> Task item
Whenever a line of the material contains the string "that", it should be copied.
┌────────
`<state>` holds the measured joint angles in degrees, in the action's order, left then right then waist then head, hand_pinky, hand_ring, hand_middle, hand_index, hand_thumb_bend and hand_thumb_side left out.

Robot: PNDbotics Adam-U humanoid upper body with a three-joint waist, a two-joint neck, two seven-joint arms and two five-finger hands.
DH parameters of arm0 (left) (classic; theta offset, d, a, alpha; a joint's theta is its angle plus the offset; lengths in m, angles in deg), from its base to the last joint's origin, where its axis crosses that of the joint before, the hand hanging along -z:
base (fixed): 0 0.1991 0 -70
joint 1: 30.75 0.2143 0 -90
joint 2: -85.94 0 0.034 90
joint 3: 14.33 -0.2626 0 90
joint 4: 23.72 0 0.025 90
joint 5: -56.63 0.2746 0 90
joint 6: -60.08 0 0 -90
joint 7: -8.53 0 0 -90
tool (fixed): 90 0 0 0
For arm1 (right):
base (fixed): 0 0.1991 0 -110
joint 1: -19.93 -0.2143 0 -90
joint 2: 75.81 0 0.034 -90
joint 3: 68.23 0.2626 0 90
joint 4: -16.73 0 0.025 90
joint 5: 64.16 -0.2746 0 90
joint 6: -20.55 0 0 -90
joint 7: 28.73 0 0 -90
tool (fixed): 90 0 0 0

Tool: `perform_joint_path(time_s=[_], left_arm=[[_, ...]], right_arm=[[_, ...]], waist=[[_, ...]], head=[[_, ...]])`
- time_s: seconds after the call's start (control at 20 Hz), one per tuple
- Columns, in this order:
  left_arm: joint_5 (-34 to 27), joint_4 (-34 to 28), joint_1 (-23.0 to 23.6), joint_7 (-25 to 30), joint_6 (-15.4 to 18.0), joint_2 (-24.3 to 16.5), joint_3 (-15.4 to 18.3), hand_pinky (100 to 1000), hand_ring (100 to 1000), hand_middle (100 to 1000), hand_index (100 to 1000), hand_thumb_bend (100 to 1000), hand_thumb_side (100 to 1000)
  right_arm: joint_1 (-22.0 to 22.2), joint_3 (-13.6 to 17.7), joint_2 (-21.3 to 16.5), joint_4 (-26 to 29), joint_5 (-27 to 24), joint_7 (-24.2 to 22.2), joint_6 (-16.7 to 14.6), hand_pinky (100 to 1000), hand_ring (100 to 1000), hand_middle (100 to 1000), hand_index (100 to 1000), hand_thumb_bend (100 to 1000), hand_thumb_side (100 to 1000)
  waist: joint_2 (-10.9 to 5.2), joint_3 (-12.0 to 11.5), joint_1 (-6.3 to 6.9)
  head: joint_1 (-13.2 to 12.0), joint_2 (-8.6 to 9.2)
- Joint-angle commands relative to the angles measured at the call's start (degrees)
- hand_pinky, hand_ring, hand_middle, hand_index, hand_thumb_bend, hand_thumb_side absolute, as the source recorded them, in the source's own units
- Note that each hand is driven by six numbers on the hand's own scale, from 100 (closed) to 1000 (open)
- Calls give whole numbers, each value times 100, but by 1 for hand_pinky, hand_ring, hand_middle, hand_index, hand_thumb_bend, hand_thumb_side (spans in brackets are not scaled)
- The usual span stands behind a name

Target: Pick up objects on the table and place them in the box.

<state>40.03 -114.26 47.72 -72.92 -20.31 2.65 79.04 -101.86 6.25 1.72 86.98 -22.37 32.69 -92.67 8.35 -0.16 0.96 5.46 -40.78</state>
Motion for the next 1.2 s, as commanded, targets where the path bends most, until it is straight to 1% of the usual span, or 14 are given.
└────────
> Solution to this task
DH parameters of arm0 (left) (classic; theta offset, d, a, alpha; a joint's theta is its angle plus the offset; lengths in m, angles in deg), from its base to the last joint's origin, where its axis crosses that of the joint before, the hand hanging along -z:
- Note that each hand is driven by six numbers on the hand's own scale, from 100 (closed) to 1000 (open)

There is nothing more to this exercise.